B. Stochastic Processes
\[ \def\E{\mathsf E} \def\F{\mathcal F} \def\P{\mathsf P} \def\R{\mathbb R} \]
Introduction | Probability background | • | General examples | Incurred loss processes
1 Definitions
1.1 Markov Process
A stochastic process \(\{X_t\}_{t \geq 0}\) indexed by time \(t\) on a probability space \((\Omega, \F, \P)\) is a Markov process with respect to a filtration \(\{\F_t\}_{t \geq 0}\) (where \(\F_t\) typically represents the history of the process up to time \(t\)) if for every \(s\) and \(t\) with \(0 \leq s < t\) and for every measurable set \(A\) in the Borel σ-algebra of the state space, the following condition holds: \[ \P(X_t \in A \mid \F_s) = \P(X_t \in A \mid X_s) \]
This definition asserts that the conditional probability of the process being in a certain state at a future time \(t\), given all the available information up to time \(s\) (represented by \(\F_s\)), depends only on the state of the process at time \(s\) (\(X_s\)). This captures the Markov property or memoryless property, meaning the future is independent of the past given the present.

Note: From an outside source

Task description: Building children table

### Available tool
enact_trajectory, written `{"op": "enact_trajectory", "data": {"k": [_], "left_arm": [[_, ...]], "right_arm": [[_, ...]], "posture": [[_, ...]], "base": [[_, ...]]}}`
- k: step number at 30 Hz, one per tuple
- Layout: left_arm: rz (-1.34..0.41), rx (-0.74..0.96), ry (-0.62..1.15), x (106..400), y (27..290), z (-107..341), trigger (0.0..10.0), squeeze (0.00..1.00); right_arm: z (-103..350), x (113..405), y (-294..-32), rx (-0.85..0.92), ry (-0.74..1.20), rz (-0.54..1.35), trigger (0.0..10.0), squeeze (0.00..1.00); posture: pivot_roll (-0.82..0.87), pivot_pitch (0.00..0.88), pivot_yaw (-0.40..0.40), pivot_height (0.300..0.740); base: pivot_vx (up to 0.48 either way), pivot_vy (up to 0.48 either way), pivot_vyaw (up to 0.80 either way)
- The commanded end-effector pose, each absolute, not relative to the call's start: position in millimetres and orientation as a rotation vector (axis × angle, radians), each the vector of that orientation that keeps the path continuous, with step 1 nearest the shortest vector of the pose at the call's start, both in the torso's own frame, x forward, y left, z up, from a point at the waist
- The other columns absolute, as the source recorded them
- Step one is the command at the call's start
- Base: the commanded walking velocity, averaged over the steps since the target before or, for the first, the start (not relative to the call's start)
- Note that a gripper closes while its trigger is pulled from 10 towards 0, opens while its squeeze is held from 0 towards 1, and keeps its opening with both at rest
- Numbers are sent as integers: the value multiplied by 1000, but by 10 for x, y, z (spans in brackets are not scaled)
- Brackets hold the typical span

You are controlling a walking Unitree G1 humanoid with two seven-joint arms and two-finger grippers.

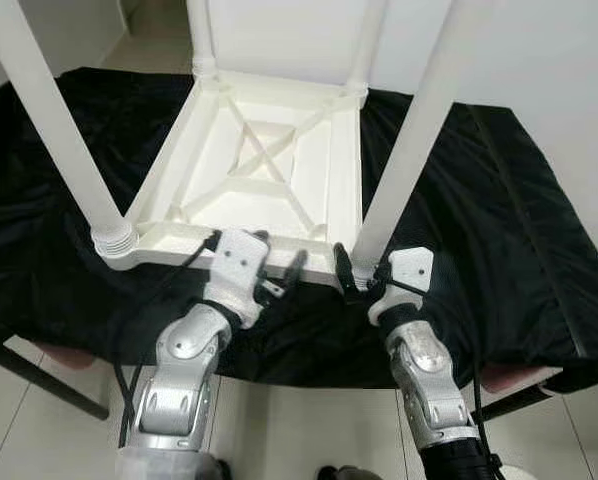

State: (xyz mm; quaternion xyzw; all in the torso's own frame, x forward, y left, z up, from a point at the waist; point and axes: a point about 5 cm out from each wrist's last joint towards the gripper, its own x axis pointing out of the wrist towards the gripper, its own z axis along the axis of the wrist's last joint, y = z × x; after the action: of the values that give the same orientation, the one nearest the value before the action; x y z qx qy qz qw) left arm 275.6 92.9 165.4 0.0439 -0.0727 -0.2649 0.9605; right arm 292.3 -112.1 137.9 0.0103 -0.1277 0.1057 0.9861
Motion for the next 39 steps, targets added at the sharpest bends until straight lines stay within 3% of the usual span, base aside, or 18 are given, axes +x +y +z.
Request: {"op": "enact_trajectory", "data": {"k": [1,19,39], "left_arm": [[-518,30,-144,2761,866,1618,10000,0],[-442,-21,-127,2848,843,1464,10000,0],[-436,-8,-155,2925,870,1513,10000,0]], "right_arm": [[1325,2923,-1155,21,-247,195,10000,0],[1202,2971,-1146,60,-250,168,10000,0],[1218,3015,-1188,55,-268,145,10000,0]], "posture": [[-95,64,-26,740],[-126,29,3,740],[-120,58,9,740]], "base": [[0,0,0],[0,0,0],[0,0,0]]}}
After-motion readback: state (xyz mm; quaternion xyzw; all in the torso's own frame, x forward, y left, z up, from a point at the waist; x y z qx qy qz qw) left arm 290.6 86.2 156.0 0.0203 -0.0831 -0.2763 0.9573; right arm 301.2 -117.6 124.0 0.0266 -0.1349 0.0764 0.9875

The key point here is that the Markov property simplifies the dependency structure of the process significantly: the future state only depends on the current state and not on how that state was reached.
1.2 Martingale
A martingale is a stochastic process that models a fair game. For a stochastic process \(\{X_t\}_{t \geq 0}\) to be a martingale, the expected value of the next state given all previous states must equal the present state, i.e., it has an expected value of zero for any change in the process. Formally, a process \(X_t\) is a martingale with respect to a filtration \(\F_t\) (an increasing sequence of σ-algebras) if for every \(s < t\), it satisfies: \[ \E[X_t \mid \F_s] = X_s. \] Each \(X_t\) must be integrable: the expected value of the absolute value of \(X_t\) is finite \[ \E[|X_t|] < \infty. \]
This condition ensures that the expected values considered in the martingale property are well-defined. It’s crucial for preventing scenarios where the expected values could become infinite, which would make the mathematical treatment and interpretation of the process problematic. The integrability condition is a fundamental requirement for the rigorous mathematical definition of martingales.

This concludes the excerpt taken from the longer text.